TASK BRIEF: Wherever the string "whole" appears in the records, return the line that holds it.

INFORMATION GIVEN section start

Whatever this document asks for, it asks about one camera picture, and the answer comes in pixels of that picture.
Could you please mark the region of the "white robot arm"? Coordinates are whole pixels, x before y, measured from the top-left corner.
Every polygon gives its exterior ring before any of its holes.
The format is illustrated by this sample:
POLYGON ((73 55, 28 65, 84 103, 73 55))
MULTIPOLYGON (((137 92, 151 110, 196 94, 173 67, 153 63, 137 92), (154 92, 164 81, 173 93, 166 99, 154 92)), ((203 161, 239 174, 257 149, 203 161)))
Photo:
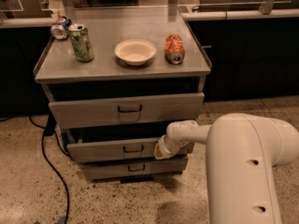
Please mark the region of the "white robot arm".
POLYGON ((172 122, 154 157, 169 159, 190 142, 206 146, 210 224, 282 224, 272 168, 299 158, 299 132, 289 122, 243 113, 204 126, 172 122))

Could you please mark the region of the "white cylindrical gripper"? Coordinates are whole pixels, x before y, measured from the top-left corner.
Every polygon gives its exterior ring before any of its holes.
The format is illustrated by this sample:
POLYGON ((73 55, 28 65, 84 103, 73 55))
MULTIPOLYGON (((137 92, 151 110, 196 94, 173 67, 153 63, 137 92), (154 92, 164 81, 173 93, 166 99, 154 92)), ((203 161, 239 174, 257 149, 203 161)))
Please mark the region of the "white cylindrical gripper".
POLYGON ((186 137, 179 134, 165 134, 155 145, 154 157, 156 160, 169 159, 175 156, 182 147, 189 144, 186 137))

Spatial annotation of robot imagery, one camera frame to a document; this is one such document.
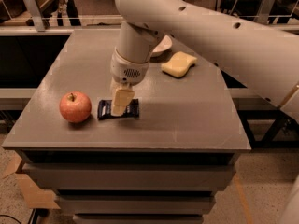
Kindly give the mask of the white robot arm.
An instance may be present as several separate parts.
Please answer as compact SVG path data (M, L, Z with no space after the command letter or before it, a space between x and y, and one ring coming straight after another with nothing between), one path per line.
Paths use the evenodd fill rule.
M183 0L115 0L124 18L112 55L112 114L120 116L171 35L293 119L299 118L299 36Z

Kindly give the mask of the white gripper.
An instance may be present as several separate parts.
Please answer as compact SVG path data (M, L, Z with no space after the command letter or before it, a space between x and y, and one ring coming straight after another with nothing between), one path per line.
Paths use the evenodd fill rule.
M110 72L113 77L110 82L110 93L112 96L111 115L120 117L126 107L132 102L135 96L131 86L120 84L131 84L132 86L140 83L149 68L148 63L130 62L114 50L110 63Z

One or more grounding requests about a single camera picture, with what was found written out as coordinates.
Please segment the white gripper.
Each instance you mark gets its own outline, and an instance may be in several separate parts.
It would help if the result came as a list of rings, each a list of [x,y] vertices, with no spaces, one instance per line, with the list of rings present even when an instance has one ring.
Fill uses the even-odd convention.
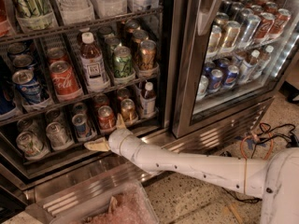
[[[132,157],[136,149],[140,146],[140,139],[126,128],[125,122],[121,114],[118,114],[116,128],[106,141],[91,141],[84,144],[90,151],[107,152],[112,151],[123,157]]]

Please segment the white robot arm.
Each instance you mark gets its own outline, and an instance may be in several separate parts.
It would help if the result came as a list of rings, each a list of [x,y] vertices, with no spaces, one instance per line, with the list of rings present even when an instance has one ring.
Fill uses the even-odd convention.
[[[271,160],[176,153],[147,144],[129,131],[122,117],[109,138],[87,142],[93,151],[112,151],[149,174],[172,171],[263,200],[260,224],[299,224],[299,149]]]

INFORMATION GIVEN section end

OUTPUT OF THE EXERCISE:
Could you please mark the region of the "white robot arm"? Coordinates are whole pixels, x before y, measured from the top-left corner.
Could you please mark the region of the "white cylindrical gripper"? Coordinates are whole pixels, x before y, measured from the top-left corner.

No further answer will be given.